SIGNAL TO NOISE: The cost-benefit proposition of radio has the major labels rethinking the promotion equation. Some of it is still considered valuable, while a few formats remain relatively useless when it comes to moving the needle—especially when they don’t play acts that stream or lean too heavily on artists from prior decades.

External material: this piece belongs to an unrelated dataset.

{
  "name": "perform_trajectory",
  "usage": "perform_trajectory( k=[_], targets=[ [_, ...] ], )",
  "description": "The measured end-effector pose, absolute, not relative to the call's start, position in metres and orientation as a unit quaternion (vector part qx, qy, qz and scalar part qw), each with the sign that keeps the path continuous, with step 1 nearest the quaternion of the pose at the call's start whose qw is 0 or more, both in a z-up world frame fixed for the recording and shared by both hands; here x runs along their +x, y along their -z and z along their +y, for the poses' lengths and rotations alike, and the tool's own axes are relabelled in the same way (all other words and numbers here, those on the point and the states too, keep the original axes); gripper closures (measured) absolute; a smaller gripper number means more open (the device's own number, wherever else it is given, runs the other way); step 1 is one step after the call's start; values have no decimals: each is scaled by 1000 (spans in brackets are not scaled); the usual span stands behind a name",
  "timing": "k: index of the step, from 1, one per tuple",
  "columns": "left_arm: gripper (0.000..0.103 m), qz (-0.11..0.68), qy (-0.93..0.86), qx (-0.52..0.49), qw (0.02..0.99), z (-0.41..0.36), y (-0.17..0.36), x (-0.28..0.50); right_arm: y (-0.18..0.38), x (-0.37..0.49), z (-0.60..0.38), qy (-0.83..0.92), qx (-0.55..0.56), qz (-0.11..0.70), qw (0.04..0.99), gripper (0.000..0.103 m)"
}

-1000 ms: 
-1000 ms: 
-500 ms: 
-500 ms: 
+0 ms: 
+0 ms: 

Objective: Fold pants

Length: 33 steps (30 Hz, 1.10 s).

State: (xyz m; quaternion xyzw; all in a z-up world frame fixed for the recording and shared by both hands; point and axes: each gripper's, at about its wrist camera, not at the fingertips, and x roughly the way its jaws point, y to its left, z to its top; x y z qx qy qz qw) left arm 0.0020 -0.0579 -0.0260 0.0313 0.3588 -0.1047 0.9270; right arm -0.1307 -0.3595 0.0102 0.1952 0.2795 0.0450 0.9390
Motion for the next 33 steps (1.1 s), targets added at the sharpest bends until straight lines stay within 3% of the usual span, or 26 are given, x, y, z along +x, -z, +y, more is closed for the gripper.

That said, it must be noted that the majors’ top promotion players are some of the most talented execs in the business, and they do much more than get your records played at all radio formats. The hitters in this small club—Greg Marella, Gary Spangler, Peter Gray, Keith Rothschild, Rick Sackheim and Mike Chester—are all deeply embedded in the cultures of their companies. Their superb artist relationships and “good ears” are supplemented by a deep, fundamental understanding of the industry, which is why these execs have been used effectively as major players well beyond their ability to get records played—though it’s worth pointing out that 100% of the #1 records at Top 40 radio last year were from the labels these execs oversee as part of their remits, as were 86% of the #1 records on the Hot 100 (Christmas records by Brenda Lee and Mariah Carey were among the few exceptions to their dominance).

iHEART BEAT: The fact remains that radio may have lost some of the gatekeeping war. Yet the biggest players—iHeart’s Bob Pittman, Rich Bressler, John Sykes and Tom Poleman—have maintained key real estate on the cultural landscape. Just look at the array of stars making an appearance on the iHeartRadio Music Awards to claim trophies in some of the most creatively worded categories imaginable. Nobody assembles a TV show like Sykes—the only surprise is that he didn’t entice the Clintons and Obamas to the red carpet as well. Poleman, meanwhile, is the most esteemed programmer of the last 30 years and arguably the GOAT. And then there’s media wizard Pittman, who began at NBC in NYC, was a pioneer of MTV and played a key role at AOL. He reinvented iHeart, bestowed its catchy new moniker and made it part of the digital conversation. These guys are in their own category.